- Developer: 42 Entertainment
- Publisher: Disney Interactive
- Series: Tron
- Platform: Arcade
- Release: July 23, 2009 (Flynn's Arcade - Comic Con) May 6th, 2010 (Online)
- Genre: Action-adventure
- Modes: Single-player, Multiplayer

= Space Paranoids =

2009 video game

Space Paranoids is a fictional first-person shooter arcade game appearing in the 1982 film Tron. It was created by Kevin Flynn, but the code was stolen and released by the company Encom and Ed Dillinger.

== In real life ==
Space Paranoids was recreated in real life on two occasions as promotional material for the 2010 film Tron: Legacy. An arcade version was designed by 42 Entertainment for the 2009 San Diego Comic-Con. A second version was released online in 2010.

==Gameplay==
The object of the game is to go through the levels and score as many points as possible by destroying Recognizers, tanks, and stationary gun turrets.

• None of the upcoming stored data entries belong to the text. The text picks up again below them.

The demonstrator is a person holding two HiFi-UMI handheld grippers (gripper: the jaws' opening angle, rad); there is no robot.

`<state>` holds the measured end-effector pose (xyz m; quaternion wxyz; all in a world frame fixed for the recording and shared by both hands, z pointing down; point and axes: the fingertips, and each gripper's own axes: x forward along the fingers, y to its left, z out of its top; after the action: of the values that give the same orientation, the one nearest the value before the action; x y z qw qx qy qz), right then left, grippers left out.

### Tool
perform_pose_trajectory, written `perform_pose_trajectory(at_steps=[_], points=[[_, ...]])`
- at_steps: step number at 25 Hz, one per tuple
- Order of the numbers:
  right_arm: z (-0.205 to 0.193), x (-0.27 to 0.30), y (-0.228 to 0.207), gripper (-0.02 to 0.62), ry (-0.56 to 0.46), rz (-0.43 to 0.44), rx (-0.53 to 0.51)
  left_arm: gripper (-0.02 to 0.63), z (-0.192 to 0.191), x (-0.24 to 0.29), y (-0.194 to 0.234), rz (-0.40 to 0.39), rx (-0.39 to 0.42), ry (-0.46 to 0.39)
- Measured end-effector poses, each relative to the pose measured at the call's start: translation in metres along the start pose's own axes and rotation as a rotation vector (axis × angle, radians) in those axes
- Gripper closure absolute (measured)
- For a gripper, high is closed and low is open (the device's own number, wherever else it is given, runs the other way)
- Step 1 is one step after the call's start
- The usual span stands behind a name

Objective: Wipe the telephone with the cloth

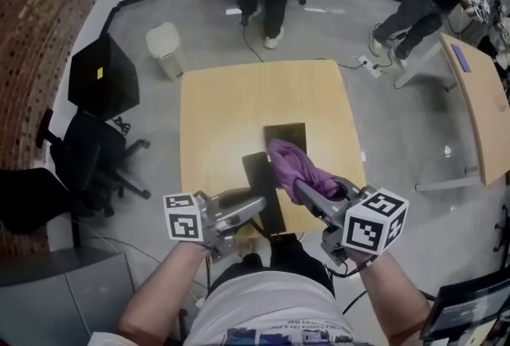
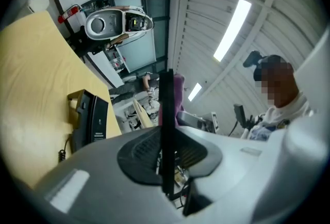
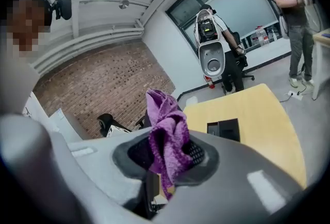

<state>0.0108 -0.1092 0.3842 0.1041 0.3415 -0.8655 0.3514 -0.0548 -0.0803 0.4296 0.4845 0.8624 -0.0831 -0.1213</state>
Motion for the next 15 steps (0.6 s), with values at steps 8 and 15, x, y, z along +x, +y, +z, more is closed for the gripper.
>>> perform_pose_trajectory(at_steps=[8, 15], points=[[-0.011, 0.013, 0.014, 0.511, 0.022, 0.049, 0.029, 0.521, -0.006, -0.005, -0.004, -0.029, -0.022, 0.001], [-0.039, 0.006, 0.018, 0.511, 0.07, 0.043, 0.057, 0.52, -0.001, -0.011, 0.0, -0.024, -0.03, 0.0]])
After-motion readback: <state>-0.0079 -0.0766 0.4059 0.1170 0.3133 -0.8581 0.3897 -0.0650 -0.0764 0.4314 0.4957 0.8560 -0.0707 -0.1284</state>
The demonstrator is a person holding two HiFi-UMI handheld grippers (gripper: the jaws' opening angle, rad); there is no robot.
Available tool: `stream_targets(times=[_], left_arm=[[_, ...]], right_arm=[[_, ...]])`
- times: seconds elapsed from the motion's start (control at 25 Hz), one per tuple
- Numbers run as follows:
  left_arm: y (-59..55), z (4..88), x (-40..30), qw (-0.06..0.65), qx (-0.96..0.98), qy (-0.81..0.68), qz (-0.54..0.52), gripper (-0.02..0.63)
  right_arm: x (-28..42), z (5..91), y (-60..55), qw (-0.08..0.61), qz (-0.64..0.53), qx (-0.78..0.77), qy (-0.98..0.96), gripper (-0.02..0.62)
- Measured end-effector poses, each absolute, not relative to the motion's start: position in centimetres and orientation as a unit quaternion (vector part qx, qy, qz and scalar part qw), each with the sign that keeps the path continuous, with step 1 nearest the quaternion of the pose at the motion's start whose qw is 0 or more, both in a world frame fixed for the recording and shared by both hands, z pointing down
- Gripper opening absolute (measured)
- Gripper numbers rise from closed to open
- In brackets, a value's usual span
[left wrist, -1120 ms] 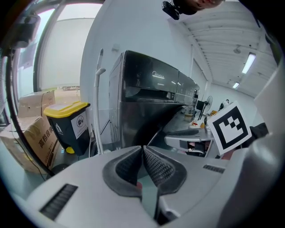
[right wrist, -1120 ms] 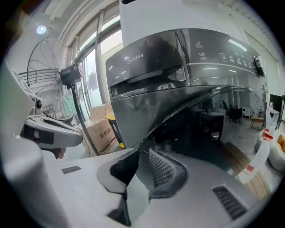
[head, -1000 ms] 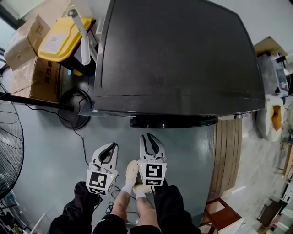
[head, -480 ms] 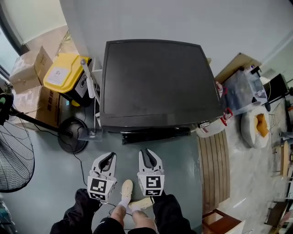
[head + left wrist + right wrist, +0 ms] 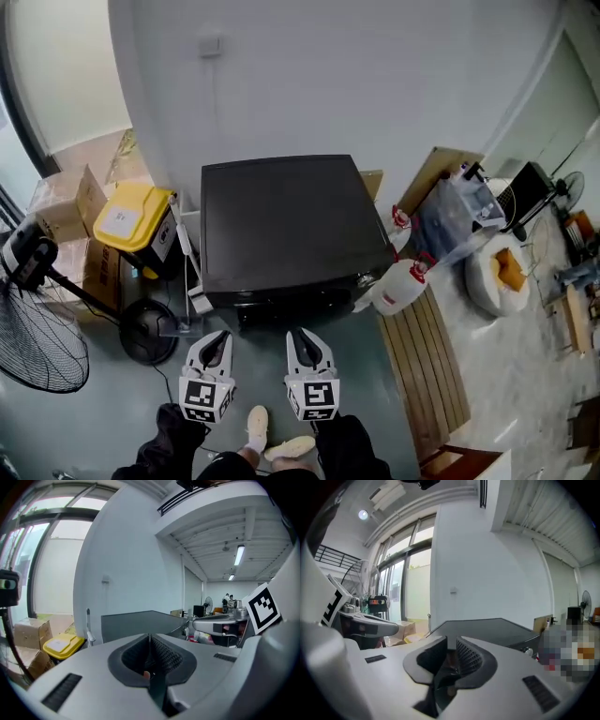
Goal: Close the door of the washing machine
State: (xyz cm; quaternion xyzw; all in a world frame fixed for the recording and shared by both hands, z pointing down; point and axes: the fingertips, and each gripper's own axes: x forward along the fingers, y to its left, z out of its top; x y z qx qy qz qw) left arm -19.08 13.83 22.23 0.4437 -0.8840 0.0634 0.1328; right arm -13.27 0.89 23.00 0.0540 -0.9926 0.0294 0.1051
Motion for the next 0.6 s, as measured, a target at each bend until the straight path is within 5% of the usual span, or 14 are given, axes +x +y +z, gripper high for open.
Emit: stream_targets(times=[0.6], left_arm=[[11.7,11.4,-11.1,0.072,0.509,-0.855,0.073,0.032]], right_arm=[[-0.8,12.1,-1.3,0.062,-0.010,0.127,-0.990,0.041]])
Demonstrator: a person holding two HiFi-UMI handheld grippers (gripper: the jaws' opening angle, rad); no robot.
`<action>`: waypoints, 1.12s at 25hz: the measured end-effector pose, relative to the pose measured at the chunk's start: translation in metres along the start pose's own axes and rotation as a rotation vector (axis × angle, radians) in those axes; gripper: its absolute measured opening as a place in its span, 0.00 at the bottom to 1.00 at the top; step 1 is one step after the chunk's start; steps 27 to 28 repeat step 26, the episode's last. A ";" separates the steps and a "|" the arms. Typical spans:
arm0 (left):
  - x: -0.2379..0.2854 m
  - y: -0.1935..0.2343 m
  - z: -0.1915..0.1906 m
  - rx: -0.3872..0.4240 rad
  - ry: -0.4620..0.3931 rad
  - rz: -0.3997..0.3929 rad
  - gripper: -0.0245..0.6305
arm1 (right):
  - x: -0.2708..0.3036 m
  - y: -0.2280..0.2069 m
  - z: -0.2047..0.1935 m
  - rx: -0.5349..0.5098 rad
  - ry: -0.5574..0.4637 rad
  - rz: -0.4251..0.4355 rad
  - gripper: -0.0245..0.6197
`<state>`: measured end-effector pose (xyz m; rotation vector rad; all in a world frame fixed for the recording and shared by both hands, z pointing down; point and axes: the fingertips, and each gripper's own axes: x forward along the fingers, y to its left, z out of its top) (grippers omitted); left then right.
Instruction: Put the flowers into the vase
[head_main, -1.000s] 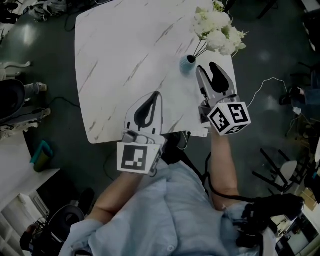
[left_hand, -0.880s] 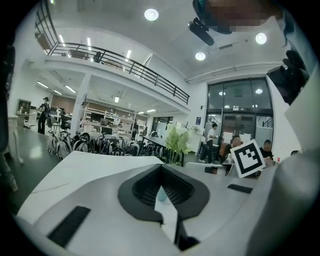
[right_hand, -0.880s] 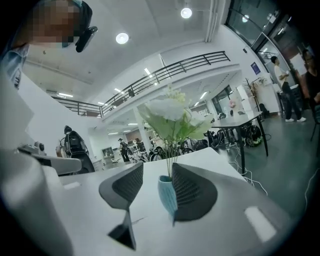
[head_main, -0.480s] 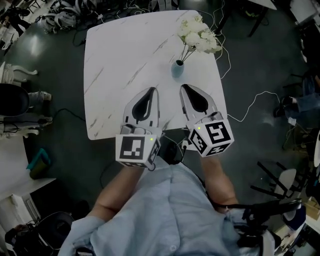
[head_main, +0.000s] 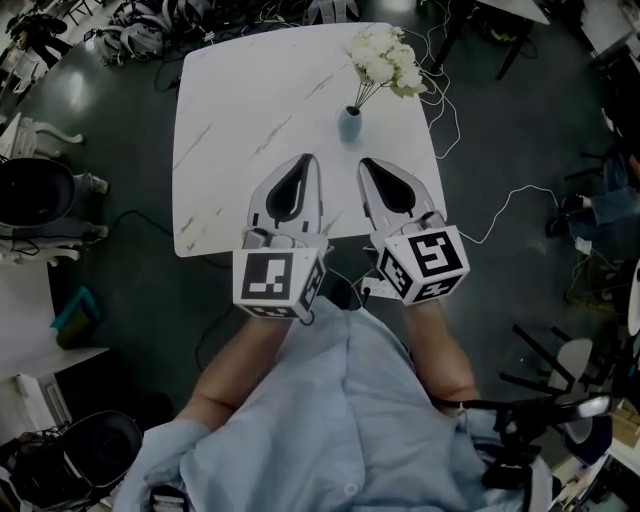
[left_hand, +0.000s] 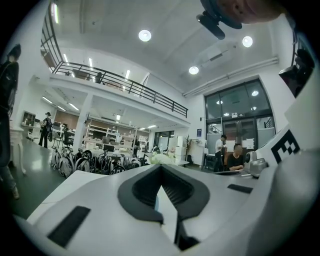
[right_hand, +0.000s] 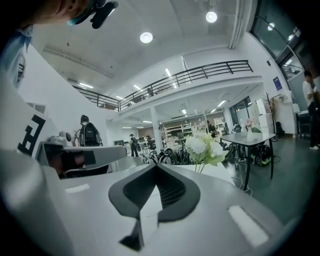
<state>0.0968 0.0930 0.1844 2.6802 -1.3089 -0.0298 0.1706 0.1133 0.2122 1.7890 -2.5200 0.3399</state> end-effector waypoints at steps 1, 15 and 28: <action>-0.001 -0.002 0.001 0.003 -0.003 -0.002 0.04 | -0.002 0.001 0.001 -0.007 -0.001 -0.001 0.04; 0.002 -0.002 0.005 0.012 0.001 -0.025 0.04 | 0.005 0.005 0.007 0.001 -0.010 -0.001 0.04; 0.015 0.012 0.002 0.001 0.015 -0.028 0.04 | 0.023 0.001 0.004 0.011 0.005 0.000 0.04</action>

The controls of the arcade version are a joystick and a trackball.

==Technical details==
The game is based on the Unity game engine which allows it to run from the browser, provided that the appropriate browser extension is installed. The default controls for the online version are a keyboard and mouse, but if it is downloaded to play offline, it is possible to configure it for joystick support, full screen and custom resolutions.

Space Paranoids opened online on May 6, 2010.